Kadının adı bu değildi. Malum yaşlılık, unutmuştu adam kadının adını. Ona seslenmesi gerektiğinde bir iltifat bulup onu söylüyordu. Pek çok şeyi unutmuş olabilirdi ama sevgi yürekteydi ve eskimezdi, yenilmezdi zamana.

Balkonda öylece oturuyor. Günleri genelde böyle geçiyor. İyi görmüyor, iyi duymuyor ve konuşamıyor pek. Sadece bayramlarda elini öpmeye torunları geliyor. Hatta bayram harçlığı için desek daha doğru olur. Bir şey düşünüyor, düşündüğü şey onu sinirlendirebiliyor veya üzüyor ama beş dakika sonra onun ne olduğunu bile unutuyor. Birinin geldiğini görüyor. Seslenmesi lazım içeriye. Çağırmalı o kadını da kim o kadın bilmiyor. Adını hatırlamıyor ama yüzünü görünce ısınan kalbinden anlıyor, seviyor bu kadını. O yüzden güzel bir sözle çağırıyor onu. Bak nasıl da mutlu oldu. Gözleri gülüyor kadının. Ona baktıkça ve bir şeyleri hatırlamaya çalıştıkça çok yüksek bir yerdeymiş de zemin birden altından çekilmiş, sonsuz bir boşluğa düşüyormuş gibi hissediyor. Anılar tutunacak bir dal gibi alayla aklına gelip gidiyor. Oysa hala boşlukta hissediyor. Zaman çok acımasız. Gittikçe ayırıyor onları. Önce anıları aldı teker teker şimdi de adını ve bir gün onu görünce ısınan kalbini de alacak. Belki de önce onu alacak...

O gün okuldan sonra yine Enver Efendiye uğradım. Bir şey gözüme ilişti, karşıda siyahlar içinde asık suratlı bir kadın. Tahminimce otuzlarına yakın yaşı var. Siyah bir toka, siyah tişört, siyah yelek, siyah pijama ve siyah terliklerle sürekli bir şeylerle uğraşıyor. Sanki bir an bile boş duramazmış gibi. Balkonu yıkıyor, camları siliyor hatta temizlediği yerleri tekrar temizliyor. Bunu yaparken kaşlarını çatıp alnındaki kırışıklıkları ortaya çıkarıyor. Gün geçtikçe onu daha iyi izledim ve anladım. Tıpkı temizlediği yerler gibi, aklından da söküp atmak istediği kötü anıları vardı.

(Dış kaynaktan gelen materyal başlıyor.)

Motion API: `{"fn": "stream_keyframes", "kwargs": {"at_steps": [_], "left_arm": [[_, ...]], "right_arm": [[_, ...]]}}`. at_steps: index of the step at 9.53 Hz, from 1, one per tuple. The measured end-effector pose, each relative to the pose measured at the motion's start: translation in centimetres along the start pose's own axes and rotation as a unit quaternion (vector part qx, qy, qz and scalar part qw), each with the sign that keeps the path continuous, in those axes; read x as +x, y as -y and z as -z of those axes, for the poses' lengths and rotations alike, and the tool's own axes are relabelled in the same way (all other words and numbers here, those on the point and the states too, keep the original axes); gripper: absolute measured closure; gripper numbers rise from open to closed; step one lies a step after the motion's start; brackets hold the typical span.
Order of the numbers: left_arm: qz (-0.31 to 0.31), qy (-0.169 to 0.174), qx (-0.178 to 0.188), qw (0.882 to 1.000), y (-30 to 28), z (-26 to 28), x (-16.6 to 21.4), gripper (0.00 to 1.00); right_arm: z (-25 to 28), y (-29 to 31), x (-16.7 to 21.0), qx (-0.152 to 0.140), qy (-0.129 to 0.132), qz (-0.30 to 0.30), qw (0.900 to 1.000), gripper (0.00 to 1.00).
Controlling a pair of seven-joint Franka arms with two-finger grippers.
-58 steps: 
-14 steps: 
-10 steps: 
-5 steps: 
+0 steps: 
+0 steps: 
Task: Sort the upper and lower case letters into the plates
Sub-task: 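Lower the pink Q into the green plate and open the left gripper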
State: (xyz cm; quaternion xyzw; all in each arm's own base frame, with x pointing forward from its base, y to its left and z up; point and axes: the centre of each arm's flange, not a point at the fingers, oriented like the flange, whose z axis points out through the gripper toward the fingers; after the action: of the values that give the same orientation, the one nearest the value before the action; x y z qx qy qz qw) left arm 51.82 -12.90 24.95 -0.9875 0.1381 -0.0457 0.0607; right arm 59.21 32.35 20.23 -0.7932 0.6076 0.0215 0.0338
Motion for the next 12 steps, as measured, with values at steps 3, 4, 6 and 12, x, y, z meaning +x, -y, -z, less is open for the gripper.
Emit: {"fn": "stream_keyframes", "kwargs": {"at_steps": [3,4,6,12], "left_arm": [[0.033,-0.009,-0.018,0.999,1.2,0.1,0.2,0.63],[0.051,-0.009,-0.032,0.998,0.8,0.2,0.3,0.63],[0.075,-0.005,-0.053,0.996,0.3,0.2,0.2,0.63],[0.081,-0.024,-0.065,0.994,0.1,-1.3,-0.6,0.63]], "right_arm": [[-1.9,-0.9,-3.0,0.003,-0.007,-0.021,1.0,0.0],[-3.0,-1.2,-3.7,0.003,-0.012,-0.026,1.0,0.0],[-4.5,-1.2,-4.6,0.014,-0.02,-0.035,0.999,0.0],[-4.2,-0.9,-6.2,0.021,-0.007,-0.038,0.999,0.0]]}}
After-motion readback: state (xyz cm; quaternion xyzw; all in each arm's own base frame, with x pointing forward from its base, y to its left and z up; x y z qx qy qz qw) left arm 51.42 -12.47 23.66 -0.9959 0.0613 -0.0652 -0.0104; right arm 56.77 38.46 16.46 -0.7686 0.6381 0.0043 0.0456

Ama bu o kadar kolay değildi Feride için. Yoksa 10 yıl yasını tutmazdı onun. Oysa Oğuz hayatına devam etmişti, evlenmişti. Gamsız. Çocukları koşardı Feridenin evinin önünde. Feride daha hızlı silerdi mermeri.

10 yıl önce...

Oğuz mahallenin delikanlısı, yakışıklısı. Çok da dürüst, efendi çocuk. Liseyi yeni bitirdi. Babasıyla marketlerini işletiyor. Sırf onu görmek için ne kızlar süslenir de gelir markete ama o bakmaz onlara. Onun aradığı saf sevgidir sadece başka hiçbir şey değil. Ferideyi görünce anlar ki aradığı kız o.

Gel zaman git zaman konuşur kızla. Fırsat buldukça. Kızın bakması gereken hasta bir babası olduğundan pek görüşemezler. Feride için hayat çok zor olduğundan Oğuzun güzel laflarına inanmak istemiyor. Oğlan "tüm insanlar gökteki yıldızlarsa sen ay'sın" diyor. Kız bittabi sevilme arzusuna karşı koyamıyor.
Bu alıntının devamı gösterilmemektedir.